Output the data below in full, character for character.

(Raw data begins)

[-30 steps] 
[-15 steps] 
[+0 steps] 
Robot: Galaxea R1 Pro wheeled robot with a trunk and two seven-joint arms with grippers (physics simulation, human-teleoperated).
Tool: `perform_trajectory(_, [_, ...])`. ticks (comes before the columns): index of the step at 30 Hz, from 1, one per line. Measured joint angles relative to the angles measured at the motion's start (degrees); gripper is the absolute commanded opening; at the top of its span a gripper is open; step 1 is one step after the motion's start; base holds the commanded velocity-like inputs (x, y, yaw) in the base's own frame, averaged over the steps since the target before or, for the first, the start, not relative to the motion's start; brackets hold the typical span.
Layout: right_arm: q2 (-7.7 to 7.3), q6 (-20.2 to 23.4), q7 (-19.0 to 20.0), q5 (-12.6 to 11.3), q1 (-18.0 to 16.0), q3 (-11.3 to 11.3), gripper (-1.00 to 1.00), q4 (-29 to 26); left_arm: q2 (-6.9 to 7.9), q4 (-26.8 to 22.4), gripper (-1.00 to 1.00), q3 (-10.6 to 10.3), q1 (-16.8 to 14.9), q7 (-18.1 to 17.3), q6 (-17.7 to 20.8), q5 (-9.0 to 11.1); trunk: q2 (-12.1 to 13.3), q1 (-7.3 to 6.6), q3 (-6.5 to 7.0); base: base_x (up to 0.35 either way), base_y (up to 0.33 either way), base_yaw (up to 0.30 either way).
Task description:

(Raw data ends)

Expected answer:
[-30 steps] 
[-15 steps] 
[+0 steps] 
Robot: Galaxea R1 Pro wheeled robot with a trunk and two seven-joint arms with grippers (physics simulation, human-teleoperated).
Tool: `perform_trajectory(_, [_, ...])`. ticks (comes before the columns): index of the step at 30 Hz, from 1, one per line. Measured joint angles relative to the angles measured at the motion's start (degrees); gripper is the absolute commanded opening; at the top of its span a gripper is open; step 1 is one step after the motion's start; base holds the commanded velocity-like inputs (x, y, yaw) in the base's own frame, averaged over the steps since the target before or, for the first, the start, not relative to the motion's start; brackets hold the typical span.
Layout: right_arm: q2 (-7.7 to 7.3), q6 (-20.2 to 23.4), q7 (-19.0 to 20.0), q5 (-12.6 to 11.3), q1 (-18.0 to 16.0), q3 (-11.3 to 11.3), gripper (-1.00 to 1.00), q4 (-29 to 26); left_arm: q2 (-6.9 to 7.9), q4 (-26.8 to 22.4), gripper (-1.00 to 1.00), q3 (-10.6 to 10.3), q1 (-16.8 to 14.9), q7 (-18.1 to 17.3), q6 (-17.7 to 20.8), q5 (-9.0 to 11.1); trunk: q2 (-12.1 to 13.3), q1 (-7.3 to 6.6), q3 (-6.5 to 7.0); base: base_x (up to 0.35 either way), base_y (up to 0.33 either way), base_yaw (up to 0.30 either way).
Task description:

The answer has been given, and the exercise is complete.